Memory (fourth row). The “memory” (i.e. the time span over which information in the event data can be propagated) is variable between all three methods. For HF, the size of the temporal receptive field (memory) is explicitly encoded through the cutoff frequency parameter. Hence, the duration across which information can be propagated can be set to an arbitrarily high amount of time, at the expense of integrating more noise, and creating “bleeding” patterns following moving objects. By contrast, MR and E2VID have an implicit memory, whose size can vary with the number of events used in each integration window (MR), or event tensor (E2VID). However, we observe that the memory of MR and HF is notably smaller than HF, which is particularly visible in the driving sequence (fourth row of Fig. 7), where HF is able to reconstruct slow moving objects, e.g. the clouds or the distant buildings, in contrast to MR and E2VID.

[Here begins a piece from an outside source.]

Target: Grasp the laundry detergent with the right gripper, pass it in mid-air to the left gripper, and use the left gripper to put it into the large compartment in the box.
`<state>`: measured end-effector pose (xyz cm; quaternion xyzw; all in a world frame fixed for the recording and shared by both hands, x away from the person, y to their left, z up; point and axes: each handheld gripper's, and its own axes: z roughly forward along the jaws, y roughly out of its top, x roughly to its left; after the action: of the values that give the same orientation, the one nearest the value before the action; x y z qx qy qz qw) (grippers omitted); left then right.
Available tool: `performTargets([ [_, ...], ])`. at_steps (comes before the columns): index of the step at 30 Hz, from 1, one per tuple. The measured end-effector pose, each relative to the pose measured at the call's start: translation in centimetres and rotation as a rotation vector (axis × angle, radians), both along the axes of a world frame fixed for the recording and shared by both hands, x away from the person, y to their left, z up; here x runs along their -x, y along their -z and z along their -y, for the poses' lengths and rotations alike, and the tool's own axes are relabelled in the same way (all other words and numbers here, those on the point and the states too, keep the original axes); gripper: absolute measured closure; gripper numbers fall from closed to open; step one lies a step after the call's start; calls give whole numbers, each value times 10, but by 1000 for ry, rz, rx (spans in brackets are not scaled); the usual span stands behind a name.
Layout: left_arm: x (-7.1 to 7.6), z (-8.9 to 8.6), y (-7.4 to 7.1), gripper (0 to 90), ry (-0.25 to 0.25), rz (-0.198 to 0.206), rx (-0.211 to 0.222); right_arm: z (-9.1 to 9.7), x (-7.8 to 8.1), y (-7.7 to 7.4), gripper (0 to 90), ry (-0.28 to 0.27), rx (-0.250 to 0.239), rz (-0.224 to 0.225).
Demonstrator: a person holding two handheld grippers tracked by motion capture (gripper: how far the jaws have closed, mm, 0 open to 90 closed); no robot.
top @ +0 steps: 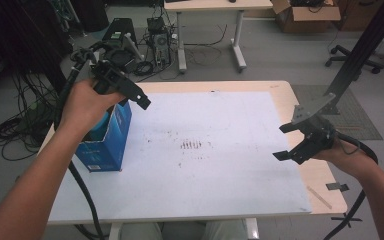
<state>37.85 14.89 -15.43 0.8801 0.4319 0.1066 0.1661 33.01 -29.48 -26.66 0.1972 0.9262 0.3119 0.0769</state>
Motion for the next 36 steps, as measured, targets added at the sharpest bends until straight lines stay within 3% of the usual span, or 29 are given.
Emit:
performTargets([
  [7, -7, 21, 2, 69, 90, -2, -16, 2, 0, -3, 84, 8, 15, -17],
  [18, -14, 46, 11, 70, 189, -13, -28, 8, 0, -4, 83, 32, 19, -41],
  [36, -22, 74, 24, 70, 358, -33, -48, 14, -3, -3, 81, 54, 29, -57],
])
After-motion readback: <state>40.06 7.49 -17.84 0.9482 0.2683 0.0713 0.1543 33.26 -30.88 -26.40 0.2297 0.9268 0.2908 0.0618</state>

HDR (fifth row). Since the APS is limited to a uniform exposure duration for all pixels, the DAVIS frame has low dynamic range compared to events. Thus, dark regions are often underexposed while bright regions (window) are well exposed, and vice versa. Reconstructions from MR, HF and E2VID all showcase the high dynamic range property of events, i.e. both dark and bright regions are clear.
Low light (sixth row). Low lighting is a challenge for conventional cameras because the exposure duration must be increased to avoid underexposure, leading to motion blur. While the DAVIS frame is motion blurred, MR, HF and E2VID demonstrate immunity to motion blur, even in challenging low lighting conditions.
4.3 Application of Reconstructions
While many computer vision algorithms work on grayscale images, it is well established that incorporating color information can significantly boost performance for the task at hand [57]. This is because color images contain more information about the scene than grayscale images, which can only encode structural information. This is particularly true in recognition tasks, where color can be an important visual cue. Figure 8 shows one example where color improves object detection performance. We apply YOLO [58] to E2VID images reconstructed from both grayscale and color events and observe that color offers qualitative improvement. While image reconstructions can be used directly for the task at hand, they may also be used to generate proxy labels (e.g. segmentation, optical flow, recognition) that can be transferred to events.
5 Conclusion
We present the first Color Event Camera Dataset, containing both frames and events across a diverse range of scenes, motions and lighting conditions. We release an open source color event camera simulator based on ESIM [1]. We show how three state-of-the-art event-based image reconstruction methods can be adapted for color video reconstruction, and compare strengths/weaknesses of each method. We hope that our Color Event Camera Dataset and simulator will inspire future work with color events, which we believe is the next step for event-based vision.
Acknowledgements
We would like to thank Prof. Tobi Delbruck and the Sensors group at the Institute of Neuroinformatics (ETH & University of Zurich), and Inivation for providing the camera. This work was supported by (i) the Australian Government Research Training Program Scholarship (ii) the Australian Research Council through the “Australian Centre of Excellence for Robotic Vision” under Grant CE140100016 (iii) the Swiss Government Excellence Scholarship (iv) the Swiss National Center of Competence Research Robotics (NCCR) (v) Qualcomm (through the Qualcomm Innovation Fellowship Award 2018) (vi) the SNSF-ERC Starting Grant.